Chromedriver/Chrome 80 cookie domain bug

At thoughtbot we often use Chromedriver and headless Chrome to run integration tests on our web applications. We encountered an interesting challenge upon trying to upgrade one of our projects to Chrome 80. I could not find anything on the web when I searched for this error message, so I’m documenting this in the hope that it helps somebody out!

Every time we’d attempt to upgrade our CI environment to Chrome 80 we would see the following error in our CI logs:

Selenium::WebDriver::Error::InvalidCookieDomainError: invalid cookie domain
  (Session info: headless chrome=80.0.3987.122)
from #0 0x56495152bd29 <unknown>

This error led us down a long and fruitless path of looking at the domain we were trying to set cookies for and making sure it matched the domain in the URL of the page. They matched. So what was going wrong?

We run our integration specs over TLS, with a self generated CA certificate that we add to the system certificate store in order for the browser to trust a TLS certificate signed with that CA.

It turns out that Chrome 80 no longer trusts the CA certificate we were adding to the system certificate store. The solution then is to pass an additional option to the Chromedriver–allow-insecure-localhost–in order to sidestep this.

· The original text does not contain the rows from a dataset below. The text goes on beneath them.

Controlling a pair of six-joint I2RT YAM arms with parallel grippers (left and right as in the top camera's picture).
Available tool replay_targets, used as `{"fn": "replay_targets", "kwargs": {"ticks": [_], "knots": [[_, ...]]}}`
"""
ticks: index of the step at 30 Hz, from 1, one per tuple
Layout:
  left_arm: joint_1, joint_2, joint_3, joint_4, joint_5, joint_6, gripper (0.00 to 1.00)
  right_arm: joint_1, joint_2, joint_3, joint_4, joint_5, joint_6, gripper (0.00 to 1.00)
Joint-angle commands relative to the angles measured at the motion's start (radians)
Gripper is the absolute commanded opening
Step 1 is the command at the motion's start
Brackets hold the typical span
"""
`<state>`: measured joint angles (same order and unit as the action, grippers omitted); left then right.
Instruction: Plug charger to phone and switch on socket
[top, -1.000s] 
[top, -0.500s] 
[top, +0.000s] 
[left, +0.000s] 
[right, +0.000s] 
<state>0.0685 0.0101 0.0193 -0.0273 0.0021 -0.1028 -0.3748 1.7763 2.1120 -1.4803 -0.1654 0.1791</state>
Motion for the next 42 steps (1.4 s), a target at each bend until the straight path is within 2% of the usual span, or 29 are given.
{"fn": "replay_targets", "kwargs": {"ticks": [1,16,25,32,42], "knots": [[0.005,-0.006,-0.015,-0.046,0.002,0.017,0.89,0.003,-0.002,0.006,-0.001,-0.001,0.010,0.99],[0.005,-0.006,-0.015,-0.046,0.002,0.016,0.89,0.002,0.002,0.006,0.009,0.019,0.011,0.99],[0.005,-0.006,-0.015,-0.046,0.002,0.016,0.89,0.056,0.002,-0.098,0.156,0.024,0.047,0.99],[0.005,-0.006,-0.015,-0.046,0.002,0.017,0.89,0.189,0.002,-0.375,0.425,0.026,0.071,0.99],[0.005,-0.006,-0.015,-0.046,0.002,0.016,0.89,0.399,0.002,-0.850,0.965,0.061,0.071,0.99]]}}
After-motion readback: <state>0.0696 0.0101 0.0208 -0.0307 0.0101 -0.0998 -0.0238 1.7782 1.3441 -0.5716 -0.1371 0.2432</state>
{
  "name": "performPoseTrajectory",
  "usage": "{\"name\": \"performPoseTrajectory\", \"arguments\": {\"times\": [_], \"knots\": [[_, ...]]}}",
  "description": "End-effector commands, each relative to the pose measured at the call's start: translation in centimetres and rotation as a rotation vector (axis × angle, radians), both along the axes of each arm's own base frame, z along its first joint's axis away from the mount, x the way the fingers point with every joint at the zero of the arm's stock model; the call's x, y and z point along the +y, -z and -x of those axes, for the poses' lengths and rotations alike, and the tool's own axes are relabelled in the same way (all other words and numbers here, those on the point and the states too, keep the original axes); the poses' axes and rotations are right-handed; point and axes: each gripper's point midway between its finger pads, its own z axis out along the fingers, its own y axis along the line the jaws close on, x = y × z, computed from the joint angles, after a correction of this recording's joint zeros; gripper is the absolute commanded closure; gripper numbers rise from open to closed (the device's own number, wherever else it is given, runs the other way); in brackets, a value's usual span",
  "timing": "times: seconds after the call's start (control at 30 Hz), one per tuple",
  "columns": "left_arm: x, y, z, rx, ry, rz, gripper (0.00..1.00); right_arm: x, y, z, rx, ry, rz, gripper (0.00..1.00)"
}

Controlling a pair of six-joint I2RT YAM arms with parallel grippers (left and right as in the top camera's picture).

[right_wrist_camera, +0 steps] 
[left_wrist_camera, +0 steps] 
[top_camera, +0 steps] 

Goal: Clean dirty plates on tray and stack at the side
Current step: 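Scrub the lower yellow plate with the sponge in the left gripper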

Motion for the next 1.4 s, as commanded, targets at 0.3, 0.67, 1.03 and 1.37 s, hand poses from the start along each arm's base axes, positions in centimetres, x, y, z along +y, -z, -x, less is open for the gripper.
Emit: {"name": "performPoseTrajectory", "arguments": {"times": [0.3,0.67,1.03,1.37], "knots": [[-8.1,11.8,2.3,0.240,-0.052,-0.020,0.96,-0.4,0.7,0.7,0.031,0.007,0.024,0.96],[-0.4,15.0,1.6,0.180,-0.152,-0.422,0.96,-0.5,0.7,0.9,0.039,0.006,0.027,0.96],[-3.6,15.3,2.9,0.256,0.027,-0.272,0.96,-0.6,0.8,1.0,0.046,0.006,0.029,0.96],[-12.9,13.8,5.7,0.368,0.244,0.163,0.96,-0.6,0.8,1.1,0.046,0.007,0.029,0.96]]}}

Capybara.register_driver :headless_chrome do |app|
  capabilities = Selenium::WebDriver::Remote::Capabilities.chrome(
    "goog:chromeOptions": {
      args: %w(headless disable-gpu window-size=1280,2000 no-sandbox allow-insecure-localhost),
    },
  )

  Capybara::Selenium::Driver.new app,
    browser: :chrome,
    desired_capabilities: capabilities
end

I know what you’re thinking; why is the reported error about the cookie domain if it turned out to be a TLS trust issue? Read on to find out!

We started this journey by stepping through the cookie setting code to figure out where the error was being raised. Selenium communicates with the webdriver over an HTTP protocol and it was this request that was raising the error.

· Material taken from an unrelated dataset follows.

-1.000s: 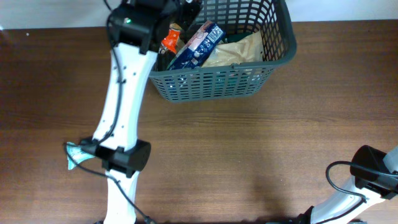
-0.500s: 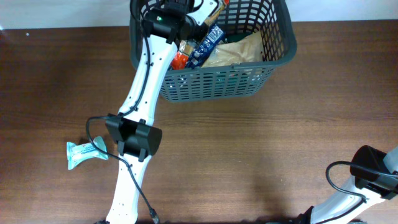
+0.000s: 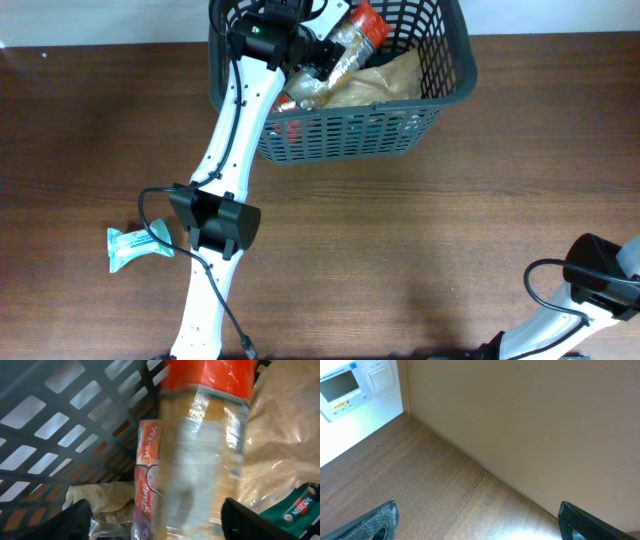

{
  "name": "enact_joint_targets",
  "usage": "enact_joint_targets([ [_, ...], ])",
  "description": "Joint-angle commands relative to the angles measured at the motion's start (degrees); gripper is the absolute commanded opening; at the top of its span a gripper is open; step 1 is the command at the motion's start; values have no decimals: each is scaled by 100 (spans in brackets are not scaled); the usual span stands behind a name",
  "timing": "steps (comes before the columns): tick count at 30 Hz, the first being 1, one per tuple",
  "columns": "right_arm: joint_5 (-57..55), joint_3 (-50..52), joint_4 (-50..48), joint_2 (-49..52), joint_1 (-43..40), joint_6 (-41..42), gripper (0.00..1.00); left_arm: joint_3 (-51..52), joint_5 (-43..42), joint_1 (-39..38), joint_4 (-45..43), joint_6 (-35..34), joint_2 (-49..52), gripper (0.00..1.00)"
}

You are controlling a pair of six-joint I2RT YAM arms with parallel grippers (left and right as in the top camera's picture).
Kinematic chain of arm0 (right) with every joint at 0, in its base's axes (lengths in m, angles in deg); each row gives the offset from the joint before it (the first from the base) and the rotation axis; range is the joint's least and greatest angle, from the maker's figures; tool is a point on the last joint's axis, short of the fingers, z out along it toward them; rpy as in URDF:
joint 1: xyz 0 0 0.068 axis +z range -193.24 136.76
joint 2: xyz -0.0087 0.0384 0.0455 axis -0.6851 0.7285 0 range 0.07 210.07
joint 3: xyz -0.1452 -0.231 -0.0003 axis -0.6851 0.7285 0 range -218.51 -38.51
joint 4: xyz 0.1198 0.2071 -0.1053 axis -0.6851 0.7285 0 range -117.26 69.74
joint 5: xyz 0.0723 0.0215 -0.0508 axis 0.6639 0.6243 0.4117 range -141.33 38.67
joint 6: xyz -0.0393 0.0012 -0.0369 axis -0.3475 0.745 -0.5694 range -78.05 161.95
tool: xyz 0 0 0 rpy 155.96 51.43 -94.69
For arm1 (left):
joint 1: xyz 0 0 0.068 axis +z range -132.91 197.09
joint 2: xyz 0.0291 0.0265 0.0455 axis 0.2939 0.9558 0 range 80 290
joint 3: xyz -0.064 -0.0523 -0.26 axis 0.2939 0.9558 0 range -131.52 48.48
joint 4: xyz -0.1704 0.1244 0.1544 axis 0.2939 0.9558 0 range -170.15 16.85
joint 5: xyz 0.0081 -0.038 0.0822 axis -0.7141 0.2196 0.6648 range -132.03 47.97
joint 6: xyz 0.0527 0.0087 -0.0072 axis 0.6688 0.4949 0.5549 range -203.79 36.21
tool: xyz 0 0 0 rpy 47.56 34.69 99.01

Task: Pack container
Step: 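Release the pasta packet into the basket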

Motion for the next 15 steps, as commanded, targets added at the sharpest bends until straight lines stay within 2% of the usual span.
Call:
enact_joint_targets([
  [1, -44, 24, -2, -35, -15, 72, 99, -111, 278, 35, -74, -2, -330, 79],
  [5, -44, 24, -2, -35, -15, 72, 99, -227, 780, 37, -129, -4, -588, 79],
  [8, -44, 24, -2, -35, -15, 72, 99, -470, 1287, 46, -129, -26, -903, 87],
  [15, -44, 24, -2, -35, -15, 72, 99, -1121, 2559, 269, -31, -326, -2090, 87],
])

The next step was to start following the webdriver code, and see where this error actually came from. That led us to this section of Chromedriver’s ExecuteAddCookie function.

Status ExecuteAddCookie(Session* session,
                        WebView* web_view,
                        const base::DictionaryValue& params,
                        std::unique_ptr<base::Value>* value,
                        Timeout* timeout) {
  // ...

  std::string url;
  Status status = GetUrl(web_view, session->GetCurrentFrameId(), &url);
  if (status.IsError())
    return status;
  if (!base::StartsWith(url, "http://", base::CompareCase::INSENSITIVE_ASCII) &&
      !base::StartsWith(url, "https://",
                        base::CompareCase::INSENSITIVE_ASCII) &&
      !base::StartsWith(url, "ftp://", base::CompareCase::INSENSITIVE_ASCII))
    return Status(kInvalidCookieDomain);

  // ...
}

The error itself is raised in the return line near the bottom of that block of code. This is the only place in the entire codebase where this particular error is raised.

But what is it actually doing? It’s checking to ensure that the URL of the page starts with either http://, https:// or ftp:// and raising the kInvalidCookieDomain error if it doesn’t.

The first thing we noticed here is that the error the code raises does not seem appropriate for the check that is being made. The second thing we wondered was “why does our URL not start with http://, https:// or ftp://?”

To get to the bottom of this, we needed to find out what Chromedriver thought the URL was at this point in the code. The code above is calling GetUrl() to determine this, so let’s take a look at that function:

Status GetUrl(WebView* web_view, const std::string& frame, std::string* url) {
  std::unique_ptr<base::Value> value;
  base::ListValue args;
  Status status = web_view->CallFunction(
      frame, "function() { return document.URL; }", args, &value);
  if (status.IsError())
    return status;
  if (!value->GetAsString(url))
    return Status(kUnknownError, "javascript failed to return the url");
  return Status(kOk);
}

Take a close look at the fifth line. It’s getting the URL from the browser by running a snippet of Javascript; return document.URL;. Well, we can do that!

> browser.execute_script("return document.URL;")
=> "chrome-error://chromewebdata/"

Well, well, lookie here! It seems we have some kind of error happening in the browser. The most likely culprit is TLS.

The problem turned out to be that Chrome 80 has changed the scope of what it trusts as a CA certificate (at least on Linux). It’s no longer enough just to add the CA cert to the system’s certificate store. Google Chrome has its own CA certificate store that resides in a cert9.db file in the users home directory. Adding the certificate to this database file was enough to get regular desktop Chrome to trust the CA, but sadly seemed to be ignored by Chrome running in headless mode. Adding the allow-insecure-localhost option to our Chromedriver config was enough to sidestep this.

And with that, the issue was resolved, or at least neatly worked around. What a fun journey through the bowels of Chromedriver!